В 1767 году правнук Ханса Якоба — бедствовавший многодетный немецкий
крестьянин Георг Гангнус, до этого безуспешно искавший счастья в Дании
и разочарованно вернувшийся оттуда, решил податься на заработки в
Россию вместе с семьей — авось повезет. В Германии в этот год была
эпидемия какой-то странной болезни, и Георг, ожидая корабля, скончался
в Любеке, оставив жену Анну Маргарету с восемью детьми —
мал мала меньше. Но она была женщина сильной воли и, похоронив мужа,
отплыла с детьми в Кронштадт, куда не добрался он сам, потом оказалась
в лифляндском селе Хиршенхофе (ныне Ирши).
Анна Маргарета не гнушалась никакой черной работы, пахала, чистила
коровники, стирала, шила и порой от отчаянья и женского одиночества
запивала так, что однажды ее морально осудил сельский сход. Но в конце
концов она поставила на ноги всех восьмерых детей. Им удалось выбиться
из нищеты, но не из бедности. Все были крестьянами, мелкими
ремесленниками, — никто не получил высшего образования,
никто не разбогател.
Но внук Анны Маргареты — мой прадед Вильгельм — стал знаменитым
стеклодувом на стекольном заводе Мордангена и женился на вдове своего
старшего брата — Каролине Луизе Каннберг. В 1883 году у них родился
сын Рудольф — будущий отец моего отца.
Этот хрустальный шар Вильгельм сделал в подарок новорожденному сыну.
Однако Рудольф не захотел стать стеклодувом, как его отец, и в
девятнадцатилетнем
возрасте, блистательно сдав экзамены, поступил на математический
факультет Московского университета. Он сам начал зарабатывать на жизнь
уроками алгебры и геометрии.
С юности он был влюблен в знаменитую рижскую актрису Аспазию, которую
называли латышской Комиссаржевской, и в архиве Латвийского
театрального
музея сохранилась их переписка. Но ему суждено было жениться не на ней.
Если бы еще тогда Рудольф Гангнус внимательно вгляделся в хрустальный
шар, выдутый для него его отцом, Вильгельмом, возможно, он увидел бы
сани с гробом, медленно ползущие по заснеженным улицам незнакомого ему
сибирского города Тобольска, идущую вслед огромную толпу со слезами,
полузамерзающими на щеках, и в этой толпе осиротевшую девочку Аню
Плотникову, его будущую жену и мою будущую бабушку.
Она и подарила моему отцу неотразимые карие глаза и обезоруживающую мягкость.
Ее отец был любимый во всем уезде врач — Василий Александрович
Плотников, которому за его медицинскую работу было пожаловано
дворянство.
Когда он безвременно скончался, его провожал весь Тобольск.

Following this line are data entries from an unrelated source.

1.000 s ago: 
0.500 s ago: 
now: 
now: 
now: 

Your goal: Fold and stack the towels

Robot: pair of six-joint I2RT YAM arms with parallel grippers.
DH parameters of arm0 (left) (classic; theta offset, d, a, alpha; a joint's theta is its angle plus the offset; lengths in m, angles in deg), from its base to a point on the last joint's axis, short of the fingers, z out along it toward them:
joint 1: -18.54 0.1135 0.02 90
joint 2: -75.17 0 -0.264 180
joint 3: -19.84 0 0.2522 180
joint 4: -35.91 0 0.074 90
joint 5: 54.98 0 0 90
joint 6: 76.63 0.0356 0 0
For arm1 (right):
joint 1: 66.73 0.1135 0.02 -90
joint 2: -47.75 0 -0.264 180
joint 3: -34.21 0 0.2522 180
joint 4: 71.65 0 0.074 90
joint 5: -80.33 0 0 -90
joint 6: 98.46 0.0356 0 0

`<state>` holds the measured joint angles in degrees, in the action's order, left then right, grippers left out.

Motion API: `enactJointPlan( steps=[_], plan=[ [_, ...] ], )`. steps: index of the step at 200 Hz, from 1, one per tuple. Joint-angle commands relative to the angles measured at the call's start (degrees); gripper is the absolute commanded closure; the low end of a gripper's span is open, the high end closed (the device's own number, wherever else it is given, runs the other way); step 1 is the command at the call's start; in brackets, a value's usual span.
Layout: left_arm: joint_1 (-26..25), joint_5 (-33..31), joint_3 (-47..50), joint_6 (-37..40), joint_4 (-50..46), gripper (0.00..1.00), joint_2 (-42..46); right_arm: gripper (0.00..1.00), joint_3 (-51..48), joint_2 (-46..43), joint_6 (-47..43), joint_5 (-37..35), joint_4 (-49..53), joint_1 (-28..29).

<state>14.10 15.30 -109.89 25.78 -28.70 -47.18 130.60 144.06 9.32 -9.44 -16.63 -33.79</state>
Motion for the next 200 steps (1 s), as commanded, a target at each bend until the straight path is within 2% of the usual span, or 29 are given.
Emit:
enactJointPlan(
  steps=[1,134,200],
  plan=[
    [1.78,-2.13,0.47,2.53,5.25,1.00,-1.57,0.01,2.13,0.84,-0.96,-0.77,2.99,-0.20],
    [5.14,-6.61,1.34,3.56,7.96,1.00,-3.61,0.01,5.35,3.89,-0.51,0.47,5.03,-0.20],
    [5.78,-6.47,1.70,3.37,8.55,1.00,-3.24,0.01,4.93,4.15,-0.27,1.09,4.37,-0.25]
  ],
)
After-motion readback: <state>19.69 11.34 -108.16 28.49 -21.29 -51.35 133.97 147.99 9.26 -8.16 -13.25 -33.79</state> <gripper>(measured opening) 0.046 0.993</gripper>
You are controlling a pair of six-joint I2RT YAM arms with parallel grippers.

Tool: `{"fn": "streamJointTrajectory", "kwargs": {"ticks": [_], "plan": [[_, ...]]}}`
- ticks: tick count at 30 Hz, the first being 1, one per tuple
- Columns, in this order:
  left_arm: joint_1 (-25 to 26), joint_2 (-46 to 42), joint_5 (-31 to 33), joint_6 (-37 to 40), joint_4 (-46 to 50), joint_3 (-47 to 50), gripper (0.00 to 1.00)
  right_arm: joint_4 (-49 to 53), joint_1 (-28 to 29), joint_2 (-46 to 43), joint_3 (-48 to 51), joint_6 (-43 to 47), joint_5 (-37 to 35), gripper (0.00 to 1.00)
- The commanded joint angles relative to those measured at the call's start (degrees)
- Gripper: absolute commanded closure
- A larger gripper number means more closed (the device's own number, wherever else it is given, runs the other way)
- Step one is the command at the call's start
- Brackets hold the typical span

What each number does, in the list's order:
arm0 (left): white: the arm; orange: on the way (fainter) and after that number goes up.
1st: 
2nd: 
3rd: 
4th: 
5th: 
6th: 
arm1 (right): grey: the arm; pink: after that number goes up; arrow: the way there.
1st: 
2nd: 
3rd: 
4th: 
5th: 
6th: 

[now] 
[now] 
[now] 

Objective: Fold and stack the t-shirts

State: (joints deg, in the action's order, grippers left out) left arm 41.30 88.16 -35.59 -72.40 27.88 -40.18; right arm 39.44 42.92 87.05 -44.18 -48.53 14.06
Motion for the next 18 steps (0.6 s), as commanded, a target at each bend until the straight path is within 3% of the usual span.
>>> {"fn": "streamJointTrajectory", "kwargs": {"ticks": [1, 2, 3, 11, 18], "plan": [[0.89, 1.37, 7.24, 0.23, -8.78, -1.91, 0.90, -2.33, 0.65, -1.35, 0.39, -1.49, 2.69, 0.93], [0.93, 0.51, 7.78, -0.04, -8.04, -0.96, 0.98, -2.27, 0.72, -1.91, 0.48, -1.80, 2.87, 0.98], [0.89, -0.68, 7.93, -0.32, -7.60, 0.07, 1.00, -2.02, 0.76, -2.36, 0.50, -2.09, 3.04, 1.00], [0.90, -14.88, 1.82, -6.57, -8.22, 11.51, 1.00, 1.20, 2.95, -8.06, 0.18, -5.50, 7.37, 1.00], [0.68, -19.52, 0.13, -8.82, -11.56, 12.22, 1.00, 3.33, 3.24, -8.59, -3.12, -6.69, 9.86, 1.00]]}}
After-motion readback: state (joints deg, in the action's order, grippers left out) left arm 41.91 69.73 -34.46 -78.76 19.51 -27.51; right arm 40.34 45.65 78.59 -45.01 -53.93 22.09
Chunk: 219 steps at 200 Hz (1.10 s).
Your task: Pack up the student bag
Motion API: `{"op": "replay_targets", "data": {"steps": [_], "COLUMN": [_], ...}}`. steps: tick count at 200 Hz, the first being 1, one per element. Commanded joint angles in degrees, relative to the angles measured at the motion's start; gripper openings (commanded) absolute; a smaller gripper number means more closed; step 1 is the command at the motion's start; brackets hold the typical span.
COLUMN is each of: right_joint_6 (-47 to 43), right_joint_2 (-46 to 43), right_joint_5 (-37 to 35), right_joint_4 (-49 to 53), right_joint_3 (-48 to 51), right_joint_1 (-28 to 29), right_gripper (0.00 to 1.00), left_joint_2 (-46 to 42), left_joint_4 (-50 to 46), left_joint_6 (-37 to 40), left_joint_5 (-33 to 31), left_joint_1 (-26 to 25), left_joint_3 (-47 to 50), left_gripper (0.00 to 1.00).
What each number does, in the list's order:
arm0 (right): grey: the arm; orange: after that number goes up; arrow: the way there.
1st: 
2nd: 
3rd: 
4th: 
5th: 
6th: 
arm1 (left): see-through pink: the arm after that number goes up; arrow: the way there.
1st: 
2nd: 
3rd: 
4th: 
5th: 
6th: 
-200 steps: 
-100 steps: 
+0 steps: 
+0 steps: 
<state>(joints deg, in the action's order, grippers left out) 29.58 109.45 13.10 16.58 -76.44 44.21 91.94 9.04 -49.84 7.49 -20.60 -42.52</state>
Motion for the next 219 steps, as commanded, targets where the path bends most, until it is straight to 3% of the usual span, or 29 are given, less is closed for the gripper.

Матерью Ани и еще трех других осиротевших детей была Марья Михайловна
Плотникова, в девичестве Разумовская, дочь сельского священника,
закончившая Институт благородных девиц, моя будущая прабабушка, или,
как я ее прозвал в детстве, бабушка Старка. По слухам, она была
дальней родственницей романиста Данилевского и — через него — еще
более дальней родственницей семьи лесничего из Багдади Маяковского.
Марья Михайловна оказалась с четырьмя детьми на руках в таком же
положении, как некогда, в другом веке, — неизвестная ей Анна Маргарета
Гангнус, с которой в будущем они окажутся ветвями одного и того же
генеалогического древа, нарисованного дортмундским учителем.
Марья Михайловна переехала под Москву, устроилась на Кольчугинский
инструментальный завод конторщицей, брала работу на дом и тоже, как
Анна Маргарета, сама поставила на ноги всех детей.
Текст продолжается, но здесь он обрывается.